O Nunes do Nunes e o perigo de mais matança em São Paulo

Futuro vice-prefeito quer dar 'padrão Rota' à Guarda Civil Metropolitana

Nunes (MDB) venceu. O prefeito incidental, sem marca alguma em seu governo que seja digna de nota, venceu. O que sobrou da esquerda assistiu ao seu funeral, atônita, esmagada entre extrema direita e centro-direita, apesar de obter dois quintos dos votos no segundo turno.

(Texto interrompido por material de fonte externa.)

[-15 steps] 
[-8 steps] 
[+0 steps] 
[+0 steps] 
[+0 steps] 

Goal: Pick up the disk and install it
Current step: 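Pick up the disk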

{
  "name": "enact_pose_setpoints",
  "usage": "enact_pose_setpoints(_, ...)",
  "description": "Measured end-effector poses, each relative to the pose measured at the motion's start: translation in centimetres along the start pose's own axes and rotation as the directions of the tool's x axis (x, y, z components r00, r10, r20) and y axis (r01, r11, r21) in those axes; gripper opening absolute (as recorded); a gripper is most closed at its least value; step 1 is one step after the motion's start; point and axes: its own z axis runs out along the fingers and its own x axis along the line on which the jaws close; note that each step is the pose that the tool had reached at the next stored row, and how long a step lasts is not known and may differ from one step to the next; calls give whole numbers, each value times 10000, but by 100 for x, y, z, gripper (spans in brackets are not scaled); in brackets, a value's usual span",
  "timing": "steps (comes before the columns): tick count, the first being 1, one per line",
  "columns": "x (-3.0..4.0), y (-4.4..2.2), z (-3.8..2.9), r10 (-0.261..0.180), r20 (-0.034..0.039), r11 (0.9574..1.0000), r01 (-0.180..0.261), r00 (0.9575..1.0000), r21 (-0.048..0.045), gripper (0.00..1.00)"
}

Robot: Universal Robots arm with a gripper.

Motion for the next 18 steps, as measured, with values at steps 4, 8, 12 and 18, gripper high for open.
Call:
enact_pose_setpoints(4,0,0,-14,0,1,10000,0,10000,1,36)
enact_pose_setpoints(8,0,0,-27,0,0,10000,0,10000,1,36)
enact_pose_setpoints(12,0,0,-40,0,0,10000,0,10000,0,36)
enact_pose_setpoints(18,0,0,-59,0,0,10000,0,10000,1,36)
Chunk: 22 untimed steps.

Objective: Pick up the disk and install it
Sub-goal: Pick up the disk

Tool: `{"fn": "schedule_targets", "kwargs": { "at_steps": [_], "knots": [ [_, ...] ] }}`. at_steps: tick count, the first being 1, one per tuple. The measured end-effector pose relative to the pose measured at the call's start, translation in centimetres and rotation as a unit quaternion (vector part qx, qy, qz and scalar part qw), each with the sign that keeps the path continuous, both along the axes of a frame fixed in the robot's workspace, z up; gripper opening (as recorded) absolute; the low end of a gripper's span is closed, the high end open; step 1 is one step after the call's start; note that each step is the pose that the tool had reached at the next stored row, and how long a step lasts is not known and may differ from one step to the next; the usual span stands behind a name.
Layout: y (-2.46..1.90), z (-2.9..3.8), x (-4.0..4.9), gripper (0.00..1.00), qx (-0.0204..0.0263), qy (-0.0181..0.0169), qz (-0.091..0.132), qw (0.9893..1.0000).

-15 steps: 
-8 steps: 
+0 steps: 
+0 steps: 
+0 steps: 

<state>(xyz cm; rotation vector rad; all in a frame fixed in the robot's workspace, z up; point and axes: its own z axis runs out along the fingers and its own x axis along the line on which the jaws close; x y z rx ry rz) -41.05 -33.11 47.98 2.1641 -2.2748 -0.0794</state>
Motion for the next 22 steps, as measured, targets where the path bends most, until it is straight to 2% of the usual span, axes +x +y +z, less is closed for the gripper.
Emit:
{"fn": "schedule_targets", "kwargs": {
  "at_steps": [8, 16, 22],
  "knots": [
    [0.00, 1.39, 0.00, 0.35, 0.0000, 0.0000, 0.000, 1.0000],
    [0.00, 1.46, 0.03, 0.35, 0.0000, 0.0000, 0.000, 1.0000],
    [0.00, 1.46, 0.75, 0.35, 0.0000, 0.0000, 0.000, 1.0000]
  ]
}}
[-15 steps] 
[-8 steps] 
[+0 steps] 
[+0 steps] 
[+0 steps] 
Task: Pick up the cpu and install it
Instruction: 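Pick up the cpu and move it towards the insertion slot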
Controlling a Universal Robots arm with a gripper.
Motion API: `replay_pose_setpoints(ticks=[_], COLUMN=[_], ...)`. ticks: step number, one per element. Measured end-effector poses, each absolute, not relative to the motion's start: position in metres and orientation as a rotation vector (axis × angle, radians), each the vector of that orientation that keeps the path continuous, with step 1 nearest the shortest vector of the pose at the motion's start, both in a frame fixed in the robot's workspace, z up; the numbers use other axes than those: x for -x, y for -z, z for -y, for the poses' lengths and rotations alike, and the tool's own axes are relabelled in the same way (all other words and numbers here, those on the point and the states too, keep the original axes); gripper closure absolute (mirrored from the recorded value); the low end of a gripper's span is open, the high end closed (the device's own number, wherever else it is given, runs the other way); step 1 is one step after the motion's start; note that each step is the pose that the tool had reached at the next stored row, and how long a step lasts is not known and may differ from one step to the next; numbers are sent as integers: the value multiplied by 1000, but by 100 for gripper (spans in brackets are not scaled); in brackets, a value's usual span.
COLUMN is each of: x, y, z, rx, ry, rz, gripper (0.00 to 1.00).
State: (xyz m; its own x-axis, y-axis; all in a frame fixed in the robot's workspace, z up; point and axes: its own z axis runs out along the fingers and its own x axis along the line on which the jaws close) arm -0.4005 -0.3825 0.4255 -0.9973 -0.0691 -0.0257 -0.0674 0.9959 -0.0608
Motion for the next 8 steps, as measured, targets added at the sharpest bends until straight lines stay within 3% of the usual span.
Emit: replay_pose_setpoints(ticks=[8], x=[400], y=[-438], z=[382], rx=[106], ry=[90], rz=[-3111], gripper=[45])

Há lições a serem aprendidas pelo campo progressista em São Paulo nas alianças (faltou maior aceno ao centro, como fez Paes no Rio de Janeiro) e na comunicação (que, entre memes, não soube se conectar com os problemas reais da população, como fez Campos em Recife). Este obituário, provisório, há de ser escrito ainda.

Concentro-me, aqui, no entanto, em outro aspecto: o Nunes do Nunes. Com o prefeito eleito, venceu o ainda menos conhecido futuro vice-prefeito, o coronel Ricardo de Mello Araújo, ex-comandante da tropa de elite da Polícia Militar, a Rota. Cerca de 86% das pessoas que declararam voto em Nunes no Datafolha sequer conheciam seu vice.

Foi o coronel Araújo que defendeu, em 2017, quando comandava a Rota, que a abordagem policial nos Jardins deveria ser diferente da feita na periferia. “Não sou racista”, afirmou após a fala racista. Se não o é, o coronel Araújo tem apenas dado indícios no sentido contrário, qual seja, de pôr em prática um projeto violento de segurança.

Turbinada por uma decisão de 2023 do Supremo Tribunal Federal que considerou as guardas civis municipais parte do sistema de segurança pública —e não apenas agentes responsáveis por zelar pelo patrimônio municipal—, a guarda metropolitana paulistana terá, a partir de 2025, em sua liderança um vice-prefeito coronel disposto a expandir o poder ostensivo e letal da corporação, no estilo “Guarda padrão Rota”, definição dada por ele mesmo ao seu projeto que ameaça gerar mais matança por agentes de segurança, já em alta sob Tarcísio de Freitas.

Padrão Rota nada mais é do que uma guarda civil que, ilegalmente, passará a abordar mais negros e pobres, sem qualquer inteligência policial e de forma violenta. Junto com Nunes, venceu o fuzil na mão da Guarda Civil Metropolitana e, como de praxe, na cabeça de pobre e negro.


Thiago Amparo – Advogado, é professor de direito internacional e direitos humanos na FGV Direito SP. Doutor pela Central European University (Budapeste), escreve sobre direitos e discriminação.